▶ _HOW TO COMPLETE THIS TASK_: Repeat exactly the opening lines of the records, ending with the line that contains "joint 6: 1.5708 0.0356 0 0".
::::::
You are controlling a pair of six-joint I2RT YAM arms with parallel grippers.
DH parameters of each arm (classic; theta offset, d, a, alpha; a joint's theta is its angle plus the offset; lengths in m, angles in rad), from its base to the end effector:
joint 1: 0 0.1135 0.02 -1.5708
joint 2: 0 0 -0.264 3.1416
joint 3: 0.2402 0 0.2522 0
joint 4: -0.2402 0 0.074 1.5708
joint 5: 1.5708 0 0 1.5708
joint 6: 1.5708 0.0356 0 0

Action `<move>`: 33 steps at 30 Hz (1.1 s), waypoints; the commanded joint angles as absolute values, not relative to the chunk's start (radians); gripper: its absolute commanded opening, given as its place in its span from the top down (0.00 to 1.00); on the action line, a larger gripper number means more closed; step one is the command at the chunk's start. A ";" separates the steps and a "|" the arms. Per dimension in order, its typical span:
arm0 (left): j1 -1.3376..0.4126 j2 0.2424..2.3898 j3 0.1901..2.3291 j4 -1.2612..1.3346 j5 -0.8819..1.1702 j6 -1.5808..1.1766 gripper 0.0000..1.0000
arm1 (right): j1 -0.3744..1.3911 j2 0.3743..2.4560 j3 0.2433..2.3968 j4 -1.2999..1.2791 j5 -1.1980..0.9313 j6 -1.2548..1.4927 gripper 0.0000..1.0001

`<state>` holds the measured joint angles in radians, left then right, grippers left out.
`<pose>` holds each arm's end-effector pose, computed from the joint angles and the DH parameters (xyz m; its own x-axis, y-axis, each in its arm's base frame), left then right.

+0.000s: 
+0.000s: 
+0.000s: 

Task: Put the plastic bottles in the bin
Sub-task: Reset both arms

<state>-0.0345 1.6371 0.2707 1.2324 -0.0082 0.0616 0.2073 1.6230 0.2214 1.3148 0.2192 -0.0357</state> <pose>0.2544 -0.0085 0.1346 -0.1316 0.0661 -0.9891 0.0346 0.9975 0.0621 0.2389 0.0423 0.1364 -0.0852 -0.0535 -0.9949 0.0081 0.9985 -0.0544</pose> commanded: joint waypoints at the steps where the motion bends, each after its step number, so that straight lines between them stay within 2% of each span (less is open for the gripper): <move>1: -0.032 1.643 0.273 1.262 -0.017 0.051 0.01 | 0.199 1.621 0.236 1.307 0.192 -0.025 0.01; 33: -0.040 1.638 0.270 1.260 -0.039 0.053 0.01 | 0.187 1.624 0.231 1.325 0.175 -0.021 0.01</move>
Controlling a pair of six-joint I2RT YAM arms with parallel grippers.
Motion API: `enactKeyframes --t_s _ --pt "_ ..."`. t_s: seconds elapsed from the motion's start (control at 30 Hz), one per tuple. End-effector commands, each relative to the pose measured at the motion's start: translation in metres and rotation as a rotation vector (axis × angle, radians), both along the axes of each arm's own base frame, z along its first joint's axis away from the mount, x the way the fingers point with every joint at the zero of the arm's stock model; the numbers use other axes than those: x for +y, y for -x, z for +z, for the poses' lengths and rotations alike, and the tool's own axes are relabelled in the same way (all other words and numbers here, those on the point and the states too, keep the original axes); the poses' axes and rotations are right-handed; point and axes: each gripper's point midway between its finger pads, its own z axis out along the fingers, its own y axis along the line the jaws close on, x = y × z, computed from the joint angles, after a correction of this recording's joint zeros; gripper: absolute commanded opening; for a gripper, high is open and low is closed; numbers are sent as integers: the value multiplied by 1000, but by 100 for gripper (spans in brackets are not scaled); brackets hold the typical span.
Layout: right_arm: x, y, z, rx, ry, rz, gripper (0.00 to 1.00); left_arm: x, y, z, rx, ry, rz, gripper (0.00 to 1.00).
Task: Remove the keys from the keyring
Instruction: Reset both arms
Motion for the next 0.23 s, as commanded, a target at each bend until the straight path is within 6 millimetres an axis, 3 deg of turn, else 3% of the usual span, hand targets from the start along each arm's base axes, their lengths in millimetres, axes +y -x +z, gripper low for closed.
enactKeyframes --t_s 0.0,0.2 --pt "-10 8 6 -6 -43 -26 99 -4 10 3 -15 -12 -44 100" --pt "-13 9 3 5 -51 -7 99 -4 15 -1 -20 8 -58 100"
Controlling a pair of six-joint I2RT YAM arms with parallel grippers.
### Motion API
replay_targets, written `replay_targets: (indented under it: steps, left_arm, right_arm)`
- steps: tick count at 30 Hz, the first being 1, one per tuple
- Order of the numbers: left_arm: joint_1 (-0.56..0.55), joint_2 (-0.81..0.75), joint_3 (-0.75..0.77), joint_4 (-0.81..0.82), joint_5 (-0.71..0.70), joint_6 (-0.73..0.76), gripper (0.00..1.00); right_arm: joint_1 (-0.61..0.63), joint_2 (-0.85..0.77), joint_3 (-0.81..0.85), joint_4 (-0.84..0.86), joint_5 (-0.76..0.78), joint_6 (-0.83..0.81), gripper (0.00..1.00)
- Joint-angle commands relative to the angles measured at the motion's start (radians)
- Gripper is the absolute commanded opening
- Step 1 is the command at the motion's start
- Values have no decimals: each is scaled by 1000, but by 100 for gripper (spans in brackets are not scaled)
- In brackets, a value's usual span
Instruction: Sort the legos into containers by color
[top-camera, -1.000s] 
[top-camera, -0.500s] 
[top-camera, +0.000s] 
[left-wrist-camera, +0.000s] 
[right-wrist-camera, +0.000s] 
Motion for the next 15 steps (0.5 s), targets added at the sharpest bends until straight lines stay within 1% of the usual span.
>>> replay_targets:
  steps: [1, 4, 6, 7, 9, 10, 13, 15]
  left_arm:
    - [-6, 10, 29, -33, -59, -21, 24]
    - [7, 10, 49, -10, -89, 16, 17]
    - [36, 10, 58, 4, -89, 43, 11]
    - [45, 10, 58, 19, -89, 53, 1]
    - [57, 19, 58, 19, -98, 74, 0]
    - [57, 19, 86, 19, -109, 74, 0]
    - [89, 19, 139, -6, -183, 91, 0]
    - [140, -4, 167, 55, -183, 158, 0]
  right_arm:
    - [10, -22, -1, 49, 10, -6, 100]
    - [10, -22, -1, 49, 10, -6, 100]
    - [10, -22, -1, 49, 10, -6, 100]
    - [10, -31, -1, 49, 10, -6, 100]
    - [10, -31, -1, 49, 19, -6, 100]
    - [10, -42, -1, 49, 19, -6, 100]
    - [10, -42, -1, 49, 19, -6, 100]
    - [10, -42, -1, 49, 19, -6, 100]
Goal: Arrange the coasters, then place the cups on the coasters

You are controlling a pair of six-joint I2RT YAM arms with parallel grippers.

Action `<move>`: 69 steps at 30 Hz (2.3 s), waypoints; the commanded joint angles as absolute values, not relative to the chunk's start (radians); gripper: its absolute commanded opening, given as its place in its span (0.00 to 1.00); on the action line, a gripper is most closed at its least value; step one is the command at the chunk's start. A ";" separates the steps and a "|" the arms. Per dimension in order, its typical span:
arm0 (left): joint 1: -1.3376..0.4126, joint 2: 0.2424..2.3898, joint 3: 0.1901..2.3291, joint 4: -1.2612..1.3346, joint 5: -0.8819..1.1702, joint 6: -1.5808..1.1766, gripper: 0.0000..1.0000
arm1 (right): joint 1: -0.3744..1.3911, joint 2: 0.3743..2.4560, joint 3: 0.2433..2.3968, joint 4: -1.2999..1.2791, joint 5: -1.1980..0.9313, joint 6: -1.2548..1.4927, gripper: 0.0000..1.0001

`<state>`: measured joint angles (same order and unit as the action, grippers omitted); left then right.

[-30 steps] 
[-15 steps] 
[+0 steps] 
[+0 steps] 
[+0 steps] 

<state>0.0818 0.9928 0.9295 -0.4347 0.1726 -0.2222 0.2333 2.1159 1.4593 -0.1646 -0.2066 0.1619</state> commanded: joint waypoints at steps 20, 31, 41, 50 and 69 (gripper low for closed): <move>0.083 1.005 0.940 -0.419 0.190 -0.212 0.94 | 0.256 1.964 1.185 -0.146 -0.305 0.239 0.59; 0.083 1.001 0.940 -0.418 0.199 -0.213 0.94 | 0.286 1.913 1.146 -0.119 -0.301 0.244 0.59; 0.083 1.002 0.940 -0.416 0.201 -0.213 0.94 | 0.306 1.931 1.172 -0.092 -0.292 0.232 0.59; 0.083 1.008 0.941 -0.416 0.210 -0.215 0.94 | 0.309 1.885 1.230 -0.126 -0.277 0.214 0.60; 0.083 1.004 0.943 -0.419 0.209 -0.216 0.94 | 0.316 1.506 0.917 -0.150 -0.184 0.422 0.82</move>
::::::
▶ _ANSWER SPACE_:
You are controlling a pair of six-joint I2RT YAM arms with parallel grippers.
DH parameters of each arm (classic; theta offset, d, a, alpha; a joint's theta is its angle plus the offset; lengths in m, angles in rad), from its base to the end effector:
joint 1: 0 0.1135 0.02 -1.5708
joint 2: 0 0 -0.264 3.1416
joint 3: 0.2402 0 0.2522 0
joint 4: -0.2402 0 0.074 1.5708
joint 5: 1.5708 0 0 1.5708
joint 6: 1.5708 0.0356 0 0

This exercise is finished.